▸ Exercise details
Print the data that follows exactly as it stands, from its first line through the line containing "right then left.", and stop there.

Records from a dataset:
++++++

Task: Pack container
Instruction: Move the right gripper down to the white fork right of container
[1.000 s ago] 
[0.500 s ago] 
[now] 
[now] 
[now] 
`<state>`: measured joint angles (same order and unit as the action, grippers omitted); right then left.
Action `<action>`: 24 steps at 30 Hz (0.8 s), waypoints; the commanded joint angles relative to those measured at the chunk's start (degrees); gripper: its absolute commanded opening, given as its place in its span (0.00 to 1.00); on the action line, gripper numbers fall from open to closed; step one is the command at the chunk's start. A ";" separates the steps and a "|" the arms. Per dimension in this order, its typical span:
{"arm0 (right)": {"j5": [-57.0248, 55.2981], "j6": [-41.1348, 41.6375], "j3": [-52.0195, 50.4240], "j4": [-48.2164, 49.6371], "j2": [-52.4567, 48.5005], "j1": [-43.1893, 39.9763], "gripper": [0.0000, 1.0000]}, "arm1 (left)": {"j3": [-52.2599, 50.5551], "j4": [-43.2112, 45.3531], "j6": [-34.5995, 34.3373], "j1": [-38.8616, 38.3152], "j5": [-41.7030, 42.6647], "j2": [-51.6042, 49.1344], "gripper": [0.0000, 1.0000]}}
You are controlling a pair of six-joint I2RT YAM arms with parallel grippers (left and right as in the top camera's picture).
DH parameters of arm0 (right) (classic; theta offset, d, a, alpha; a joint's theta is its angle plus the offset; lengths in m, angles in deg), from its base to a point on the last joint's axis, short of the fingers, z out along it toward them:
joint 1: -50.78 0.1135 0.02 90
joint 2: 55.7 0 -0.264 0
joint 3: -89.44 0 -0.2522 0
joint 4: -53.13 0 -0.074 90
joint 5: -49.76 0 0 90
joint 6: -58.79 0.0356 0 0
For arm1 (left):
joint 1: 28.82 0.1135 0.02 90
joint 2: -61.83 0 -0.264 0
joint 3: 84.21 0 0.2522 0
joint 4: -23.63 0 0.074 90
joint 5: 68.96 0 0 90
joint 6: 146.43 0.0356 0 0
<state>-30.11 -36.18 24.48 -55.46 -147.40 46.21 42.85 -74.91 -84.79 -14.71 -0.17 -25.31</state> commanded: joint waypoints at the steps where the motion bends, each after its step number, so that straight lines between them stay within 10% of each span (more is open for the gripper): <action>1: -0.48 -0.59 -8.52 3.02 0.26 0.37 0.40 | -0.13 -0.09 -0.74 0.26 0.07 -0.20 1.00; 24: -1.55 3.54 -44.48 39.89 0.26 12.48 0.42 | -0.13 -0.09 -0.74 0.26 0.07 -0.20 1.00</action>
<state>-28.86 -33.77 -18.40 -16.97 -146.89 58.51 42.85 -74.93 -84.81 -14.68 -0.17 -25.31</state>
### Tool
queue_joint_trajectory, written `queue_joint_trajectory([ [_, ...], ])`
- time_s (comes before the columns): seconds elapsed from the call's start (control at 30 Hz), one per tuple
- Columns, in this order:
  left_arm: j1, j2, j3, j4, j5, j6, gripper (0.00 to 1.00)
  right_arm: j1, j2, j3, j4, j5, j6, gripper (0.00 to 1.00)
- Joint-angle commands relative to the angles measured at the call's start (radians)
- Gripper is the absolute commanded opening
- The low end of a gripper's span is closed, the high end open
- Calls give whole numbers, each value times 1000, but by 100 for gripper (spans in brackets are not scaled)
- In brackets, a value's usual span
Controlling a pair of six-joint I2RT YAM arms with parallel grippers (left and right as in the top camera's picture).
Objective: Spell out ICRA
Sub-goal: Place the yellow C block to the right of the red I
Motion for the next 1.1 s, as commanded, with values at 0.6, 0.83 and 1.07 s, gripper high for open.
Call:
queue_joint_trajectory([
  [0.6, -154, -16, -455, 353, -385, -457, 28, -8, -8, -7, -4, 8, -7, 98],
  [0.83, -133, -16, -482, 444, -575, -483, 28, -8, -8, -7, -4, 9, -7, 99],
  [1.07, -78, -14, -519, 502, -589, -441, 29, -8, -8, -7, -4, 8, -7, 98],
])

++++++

▸ Answer to the problem
Task: Pack container
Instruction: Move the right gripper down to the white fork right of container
[1.000 s ago] 
[0.500 s ago] 
[now] 
[now] 
[now] 
`<state>`: measured joint angles (same order and unit as the action, grippers omitted); right then left.

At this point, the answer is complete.